Adapun pelarut bukan air yang dipilih harus dengan hati-hati, karena
pelarut tersebut tidak boleh bersifat iritasi, toksik atau terlalu pekat dan juga
tidak boleh memberi efek merugikan pada bahan formulasi lainnya.
Pemilihan pelarut seperti itu harus melibatkan suatu evaluasi sifat-sifat
fisiknya seperti kerapatan, viskositas, kemampuan bercampur dan kepolaran,
kestabilan, aktivitas pelarut dan toksisitas. Contoh pelarut bukan air yang
dapat dikombinasi dengan air adalah dioksilan, dimetil-asetamida, N-(β-
hidroksietil )-laktamida, butilen glikol, polietilen glikol 400 dan 600,
propilen glikol, gliserin, etil alkohol. Pelarut bukan air yang tidak dapat
bercampur dengan air contohnya minyak lemak, etil oleat, isopropil miristat,
dan benzilbenzoat.
3) pH
pH perlu diperhatikan mengingat pH yang tidak tepat dapat
menyebabkan :
a) Berpengaruh terutama pada darah tubuh
b) Berpengaruh pada kestabilan obat
c) Berpengaruh pada wadah terutama wadah gelas, plastik, dan tutup karet.
pH sediaan parenteral volume besar tidak boleh diluar batas pH darah
normal karena akan menyebabkan masalah pada tubuh yang dimana pH
darah normal yaitu 7,35 – 7,45.

20
4) Ukuran partikel
Ukuran pratikel bahan obat mempunyai peranan dalam sediaan farmasi
sebab ukuran partikel mempunyai pengaruh yang besar dalam pembuatan
sediaan obat dan juga terhadap efek fisiologisnya. Untuk sediaan infus harus
memiliki ukuran partikel yang kecil karena sediaan infus pemberiannya
langsung ke dalam pembuluh darah vena. Jika terdapat ukuran partikel yang
besar dalam infus maka dikhawatirkan akan terjadi penyumbatan atau
gangguan dalam pembuluh darah.
5) Pembawa
Pada sediaan parenteral volume besar umumnya digunakan pembawa
air tetapi dapat juga dipakai emulsi lemak intravena yang diberikan sendiri
atau dikombinasi dengan asam amino dan atau dekstrosa asalkan partikel
tidak boleh lebih besar dari 0,5 µm.
6) Viskositas
Dalam sediaan infus viskositas sangat berpengaruh karena jika sediaan
infus terlalu kental maka akan susah menetes, distribusi obat dalam darah
akan lambat, sehingga ketercapaian efek terapi yang diinginkanpun akan
lambat pula.
7) Cahaya dan Suhu
Cahaya dan suhu erat hubungannya dengan tampat/wadah
penyimpanan obat/bahan obat. Cahaya dan suhu dapat mempengaruhi
kestabilan obat sehingga dalam hal penyimpanan obat sangat perlu sekali
diperhatikan karakteristik dari obat/bahan obat yang akan disimpan.
8) Faktor Kemasan
Faktor kemasan juga berpengaruh terhadap kestabilan obat/bahan obat.

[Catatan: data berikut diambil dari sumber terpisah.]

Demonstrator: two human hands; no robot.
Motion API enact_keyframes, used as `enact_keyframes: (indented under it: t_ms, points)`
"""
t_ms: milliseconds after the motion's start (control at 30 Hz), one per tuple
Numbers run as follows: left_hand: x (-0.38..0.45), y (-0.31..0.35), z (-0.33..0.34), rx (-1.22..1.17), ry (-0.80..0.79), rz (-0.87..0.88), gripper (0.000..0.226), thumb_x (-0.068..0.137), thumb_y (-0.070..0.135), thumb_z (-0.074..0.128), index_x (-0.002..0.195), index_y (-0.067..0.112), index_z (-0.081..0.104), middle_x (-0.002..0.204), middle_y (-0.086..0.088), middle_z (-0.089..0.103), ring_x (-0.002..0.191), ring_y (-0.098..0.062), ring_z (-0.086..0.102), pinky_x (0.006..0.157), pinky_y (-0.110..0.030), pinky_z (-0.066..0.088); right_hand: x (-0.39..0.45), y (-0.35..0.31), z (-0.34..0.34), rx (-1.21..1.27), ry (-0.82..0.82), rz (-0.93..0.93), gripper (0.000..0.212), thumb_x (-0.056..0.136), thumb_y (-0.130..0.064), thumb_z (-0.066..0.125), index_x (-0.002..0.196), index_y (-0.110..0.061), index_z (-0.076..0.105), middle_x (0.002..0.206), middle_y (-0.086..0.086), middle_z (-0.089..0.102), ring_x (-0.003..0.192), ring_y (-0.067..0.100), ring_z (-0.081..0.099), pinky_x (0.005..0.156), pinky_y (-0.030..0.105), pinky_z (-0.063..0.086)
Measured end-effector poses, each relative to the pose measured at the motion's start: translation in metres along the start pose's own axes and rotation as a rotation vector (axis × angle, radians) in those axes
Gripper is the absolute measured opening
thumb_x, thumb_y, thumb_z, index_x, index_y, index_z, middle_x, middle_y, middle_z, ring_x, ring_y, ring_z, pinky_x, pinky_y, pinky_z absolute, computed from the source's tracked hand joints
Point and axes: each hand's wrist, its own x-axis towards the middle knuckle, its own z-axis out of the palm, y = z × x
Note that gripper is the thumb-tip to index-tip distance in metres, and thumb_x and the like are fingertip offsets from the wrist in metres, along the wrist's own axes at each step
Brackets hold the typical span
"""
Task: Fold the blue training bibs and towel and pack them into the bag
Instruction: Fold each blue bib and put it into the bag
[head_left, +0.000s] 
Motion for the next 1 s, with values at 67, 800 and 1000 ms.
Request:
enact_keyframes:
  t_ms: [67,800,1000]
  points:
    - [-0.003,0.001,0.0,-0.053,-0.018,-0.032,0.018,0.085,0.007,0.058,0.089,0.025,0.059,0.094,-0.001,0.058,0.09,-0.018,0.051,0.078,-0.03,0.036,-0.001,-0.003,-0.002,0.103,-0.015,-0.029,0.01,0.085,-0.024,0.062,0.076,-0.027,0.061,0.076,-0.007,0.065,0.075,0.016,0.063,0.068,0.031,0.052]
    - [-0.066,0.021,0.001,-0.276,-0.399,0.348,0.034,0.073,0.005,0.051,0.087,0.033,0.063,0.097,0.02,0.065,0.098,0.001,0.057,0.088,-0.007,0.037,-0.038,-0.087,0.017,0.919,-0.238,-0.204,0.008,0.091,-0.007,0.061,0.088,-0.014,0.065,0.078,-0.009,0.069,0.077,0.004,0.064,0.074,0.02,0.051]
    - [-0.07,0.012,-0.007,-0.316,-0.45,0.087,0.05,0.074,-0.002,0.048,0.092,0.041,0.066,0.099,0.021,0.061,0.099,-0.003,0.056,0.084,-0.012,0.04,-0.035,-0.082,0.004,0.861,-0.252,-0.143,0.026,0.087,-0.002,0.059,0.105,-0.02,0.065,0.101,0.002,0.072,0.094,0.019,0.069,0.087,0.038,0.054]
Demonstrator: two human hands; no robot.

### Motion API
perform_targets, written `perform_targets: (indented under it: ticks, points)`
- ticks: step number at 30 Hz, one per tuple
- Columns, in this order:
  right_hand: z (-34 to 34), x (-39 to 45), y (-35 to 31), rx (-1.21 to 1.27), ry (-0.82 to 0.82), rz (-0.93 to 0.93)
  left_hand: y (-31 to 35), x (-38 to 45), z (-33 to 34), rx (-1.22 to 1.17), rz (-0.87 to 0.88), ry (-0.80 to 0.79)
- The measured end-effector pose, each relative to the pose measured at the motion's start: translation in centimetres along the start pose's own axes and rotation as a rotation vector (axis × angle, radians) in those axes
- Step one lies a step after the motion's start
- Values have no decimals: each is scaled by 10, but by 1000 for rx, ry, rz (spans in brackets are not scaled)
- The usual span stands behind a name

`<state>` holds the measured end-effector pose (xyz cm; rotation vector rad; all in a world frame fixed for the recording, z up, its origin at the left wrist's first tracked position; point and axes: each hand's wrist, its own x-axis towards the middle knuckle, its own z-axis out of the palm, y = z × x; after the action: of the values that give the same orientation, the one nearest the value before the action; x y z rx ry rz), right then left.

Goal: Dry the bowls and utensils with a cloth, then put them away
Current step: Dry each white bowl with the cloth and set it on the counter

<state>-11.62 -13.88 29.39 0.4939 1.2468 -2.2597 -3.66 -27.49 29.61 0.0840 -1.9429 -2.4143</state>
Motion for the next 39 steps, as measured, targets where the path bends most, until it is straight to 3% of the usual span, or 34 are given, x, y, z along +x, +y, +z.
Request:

Untuk sediaan parenteral volume besar sebaiknya kemasan yang digunakan
diusahakan kemasan tidak mempengaruhi kestabilan obat/bahan obat dari
sediaan parenteral volume besar.

21
c. Stabilisator pada sediaan parenteral volume besar
Untuk bahan penambah seperti dapar, antioksidan, komplekson,jarang
ditambahkan pada sediaan parenteral volume besar.